Find the sum of all 4 digit numbers (without repetition of digits) formed using the digits 1to5.

Hi Rajat,

The answer is :

There are ( 5*5*5*5 = 625 ) 4 digit numbers fromed using the digits 1 to 5.

Now for 1000 place , each digit can come 125 times ( thus giving it total of 125 * 5 = 625 Numbers )

Thus sum for 1000 place will be ( 1000 * ( 1 + 2 + 3 + 4 + 5 ) * 125 ) = 1000*15*125

Similarly for 100 place each digit can come 125 times.

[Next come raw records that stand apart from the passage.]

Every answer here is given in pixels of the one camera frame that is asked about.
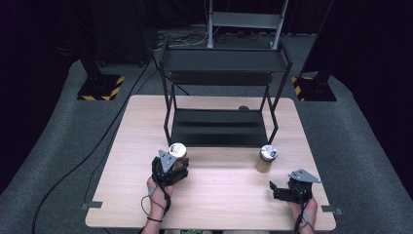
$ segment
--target table
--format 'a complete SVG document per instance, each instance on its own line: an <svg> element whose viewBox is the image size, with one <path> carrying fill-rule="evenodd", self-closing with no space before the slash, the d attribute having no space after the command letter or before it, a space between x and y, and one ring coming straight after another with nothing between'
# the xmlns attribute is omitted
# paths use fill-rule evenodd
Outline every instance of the table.
<svg viewBox="0 0 413 234"><path fill-rule="evenodd" d="M261 97L176 97L187 107L234 108L259 105ZM105 168L94 194L100 208L90 208L90 227L142 227L146 214L141 198L147 195L146 179L158 150L168 151L164 133L166 106L163 96L133 96L129 100ZM294 103L281 98L276 109L279 131L273 141L279 157L267 174L254 164L259 148L188 147L189 175L176 184L164 229L292 230L286 202L273 199L269 180L286 188L288 174L305 169L319 177ZM263 110L271 126L269 110ZM316 230L332 230L335 219L320 206L328 206L322 183L313 184L319 203ZM149 200L143 207L149 211Z"/></svg>

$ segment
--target shelf top tier
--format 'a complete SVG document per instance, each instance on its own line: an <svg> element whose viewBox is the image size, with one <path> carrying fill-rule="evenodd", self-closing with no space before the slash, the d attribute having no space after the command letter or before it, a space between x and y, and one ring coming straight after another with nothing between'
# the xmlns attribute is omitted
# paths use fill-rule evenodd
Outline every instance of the shelf top tier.
<svg viewBox="0 0 413 234"><path fill-rule="evenodd" d="M164 54L168 72L286 72L282 53L276 50L174 49Z"/></svg>

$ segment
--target shelf bottom tier
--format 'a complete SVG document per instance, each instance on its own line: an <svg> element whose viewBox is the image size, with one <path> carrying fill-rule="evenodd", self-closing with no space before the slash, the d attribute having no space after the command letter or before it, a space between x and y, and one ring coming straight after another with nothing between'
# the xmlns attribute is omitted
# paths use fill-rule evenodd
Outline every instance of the shelf bottom tier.
<svg viewBox="0 0 413 234"><path fill-rule="evenodd" d="M176 109L171 142L187 146L261 147L268 140L259 110Z"/></svg>

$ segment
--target wrist strap
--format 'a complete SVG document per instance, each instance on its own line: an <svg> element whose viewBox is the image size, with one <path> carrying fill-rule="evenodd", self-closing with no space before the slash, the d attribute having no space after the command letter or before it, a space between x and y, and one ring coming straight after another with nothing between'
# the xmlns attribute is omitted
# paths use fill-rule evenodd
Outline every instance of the wrist strap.
<svg viewBox="0 0 413 234"><path fill-rule="evenodd" d="M152 220L152 221L163 222L163 220L158 220L158 219L155 219L155 218L152 218L152 217L149 217L149 216L147 216L146 218L148 218L149 220Z"/></svg>

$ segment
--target yellow and black hazard tape
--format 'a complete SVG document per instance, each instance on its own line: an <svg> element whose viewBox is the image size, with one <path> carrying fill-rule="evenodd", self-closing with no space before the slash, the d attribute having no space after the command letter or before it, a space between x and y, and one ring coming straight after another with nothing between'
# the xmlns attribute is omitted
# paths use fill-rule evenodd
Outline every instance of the yellow and black hazard tape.
<svg viewBox="0 0 413 234"><path fill-rule="evenodd" d="M118 81L116 82L116 86L113 90L108 92L106 95L80 95L78 99L83 100L113 100L115 99L116 95L119 94L121 90L122 83L124 82L125 77L119 77Z"/></svg>
<svg viewBox="0 0 413 234"><path fill-rule="evenodd" d="M311 77L300 77L300 79L306 79L306 80L313 80ZM295 94L297 95L299 100L305 100L303 97L303 89L300 87L298 83L298 78L297 77L291 77L292 85L294 86Z"/></svg>

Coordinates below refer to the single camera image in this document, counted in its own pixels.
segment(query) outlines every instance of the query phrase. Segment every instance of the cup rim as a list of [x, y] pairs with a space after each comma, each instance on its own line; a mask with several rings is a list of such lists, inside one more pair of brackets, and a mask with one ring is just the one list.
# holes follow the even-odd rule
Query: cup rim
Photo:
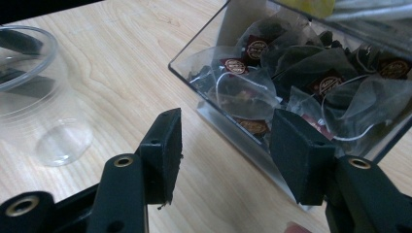
[[31, 27], [31, 26], [21, 26], [21, 25], [7, 25], [7, 26], [0, 26], [0, 31], [1, 30], [28, 30], [28, 31], [36, 31], [39, 32], [43, 35], [45, 35], [51, 44], [51, 52], [49, 52], [46, 55], [46, 58], [37, 66], [33, 67], [31, 70], [25, 72], [24, 74], [18, 76], [17, 78], [14, 78], [10, 81], [7, 81], [5, 83], [0, 84], [0, 91], [6, 91], [11, 88], [14, 88], [22, 83], [25, 83], [32, 78], [36, 77], [38, 74], [40, 74], [43, 70], [45, 70], [49, 65], [54, 61], [55, 56], [57, 54], [57, 40], [54, 38], [54, 36], [43, 29], [37, 28], [37, 27]]

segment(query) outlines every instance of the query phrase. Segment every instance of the clear plastic bin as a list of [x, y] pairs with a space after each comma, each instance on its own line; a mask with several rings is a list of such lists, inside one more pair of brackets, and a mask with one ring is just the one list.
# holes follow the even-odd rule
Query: clear plastic bin
[[[235, 47], [239, 38], [241, 38], [252, 23], [265, 17], [279, 14], [280, 11], [282, 12], [282, 17], [285, 17], [283, 19], [289, 22], [295, 21], [297, 18], [306, 20], [308, 17], [302, 13], [297, 13], [281, 7], [272, 1], [232, 0], [227, 2], [170, 62], [169, 69], [173, 74], [186, 83], [188, 87], [198, 93], [200, 100], [198, 102], [197, 111], [208, 122], [214, 125], [217, 130], [224, 134], [235, 147], [243, 151], [246, 157], [254, 162], [269, 178], [292, 196], [270, 157], [268, 149], [270, 132], [268, 131], [264, 137], [257, 137], [256, 134], [242, 126], [244, 124], [238, 120], [237, 116], [224, 110], [222, 105], [217, 104], [216, 99], [211, 98], [209, 91], [205, 89], [204, 86], [193, 84], [193, 74], [201, 73], [205, 66], [212, 66], [212, 61], [217, 57], [215, 50], [212, 50], [209, 53], [206, 52], [206, 56], [203, 52], [202, 59], [188, 63], [190, 60], [197, 59], [195, 55], [203, 50], [214, 47]], [[387, 24], [384, 22], [376, 24], [370, 21], [359, 21], [357, 26], [354, 26], [353, 28], [351, 27], [353, 23], [346, 21], [338, 23], [311, 18], [307, 22], [317, 35], [320, 35], [325, 31], [332, 32], [333, 41], [337, 40], [342, 45], [343, 49], [348, 49], [350, 52], [355, 51], [361, 45], [363, 45], [363, 48], [372, 45], [375, 49], [378, 48], [382, 53], [389, 53], [394, 57], [400, 57], [405, 60], [410, 60], [411, 58], [412, 52], [410, 52], [411, 49], [409, 48], [409, 38], [412, 37], [409, 37], [409, 32], [405, 31], [405, 33], [403, 33], [403, 31], [398, 30], [398, 34], [393, 34], [394, 39], [390, 40], [387, 44], [384, 44], [384, 41], [386, 41], [387, 38], [379, 36], [375, 37], [368, 34], [379, 31], [378, 28], [382, 25], [386, 25], [387, 29], [389, 24], [396, 25], [393, 21], [388, 22]], [[369, 31], [362, 29], [362, 27], [366, 25], [369, 25], [367, 26]], [[411, 79], [410, 72], [405, 75], [405, 79]], [[370, 145], [358, 154], [359, 156], [379, 162], [402, 135], [408, 131], [412, 124], [412, 105], [410, 99], [406, 99], [405, 103], [406, 104], [402, 107], [402, 111], [396, 115], [390, 123], [386, 124], [384, 127], [378, 127], [378, 129], [369, 132], [373, 134], [373, 139], [368, 139], [368, 141], [371, 142]]]

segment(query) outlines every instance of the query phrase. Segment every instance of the wooden table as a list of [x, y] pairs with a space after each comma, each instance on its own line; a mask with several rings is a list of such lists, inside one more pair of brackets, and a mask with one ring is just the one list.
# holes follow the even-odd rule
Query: wooden table
[[[0, 202], [45, 190], [55, 201], [100, 180], [112, 156], [134, 152], [156, 116], [183, 111], [185, 159], [171, 206], [150, 206], [152, 232], [283, 232], [298, 222], [327, 232], [324, 207], [306, 213], [195, 110], [197, 96], [168, 69], [169, 61], [223, 5], [223, 0], [108, 0], [13, 24], [50, 31], [72, 69], [70, 77], [94, 139], [77, 161], [40, 166], [26, 154], [1, 154]], [[412, 195], [412, 132], [381, 162]]]

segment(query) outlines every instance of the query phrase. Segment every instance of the plastic cup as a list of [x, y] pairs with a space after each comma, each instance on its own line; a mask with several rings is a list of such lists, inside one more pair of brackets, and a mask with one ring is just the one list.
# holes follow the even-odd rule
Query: plastic cup
[[0, 139], [59, 166], [79, 158], [92, 140], [52, 34], [0, 27]]

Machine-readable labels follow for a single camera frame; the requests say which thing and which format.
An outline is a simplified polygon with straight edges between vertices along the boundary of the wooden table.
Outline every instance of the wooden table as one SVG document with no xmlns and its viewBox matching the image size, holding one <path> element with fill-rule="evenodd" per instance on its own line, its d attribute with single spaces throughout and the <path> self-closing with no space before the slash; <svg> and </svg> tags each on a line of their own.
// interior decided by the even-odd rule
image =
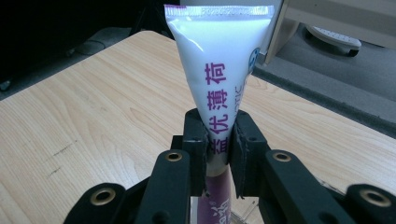
<svg viewBox="0 0 396 224">
<path fill-rule="evenodd" d="M 175 42 L 152 32 L 3 100 L 0 222 L 62 223 L 94 185 L 138 183 L 192 108 Z M 396 194 L 395 139 L 253 76 L 241 109 L 272 148 L 336 188 L 364 182 Z"/>
</svg>

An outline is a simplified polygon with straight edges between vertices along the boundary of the purple label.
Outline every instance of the purple label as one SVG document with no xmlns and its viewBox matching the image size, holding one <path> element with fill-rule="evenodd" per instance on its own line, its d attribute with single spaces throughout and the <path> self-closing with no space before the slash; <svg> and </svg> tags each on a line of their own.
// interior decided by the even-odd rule
<svg viewBox="0 0 396 224">
<path fill-rule="evenodd" d="M 230 171 L 206 177 L 209 197 L 198 199 L 198 224 L 229 224 L 231 221 Z"/>
</svg>

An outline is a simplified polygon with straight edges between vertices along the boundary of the toothpaste tube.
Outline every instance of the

Same happens for 10th place and unit place

Thus total sum will be ( 1000 + 100 + 10 + 1 ) * 15 * 125

calculate to get the answer.

Please feel free to ask as many questions you have.

Puneet

sorry for disapproving your answer. But the answer given in my answer booklet is 399960 while the solution you gave results out to be 2083125..

But still thanks a lot for helping me as when i tried this question this time using your method i find out right answer. you have just committed a mistake that is you did the ques with '4 digits number with repetitiom' while it is "without repition is given".

Thanks a lot

Answer:

(Sum of all n digits)[^n-1P_{r -1} X (111...rtimes)]

i.e (1+2+3+4+5)(4p₃x(1111)=15x4!x1111=399960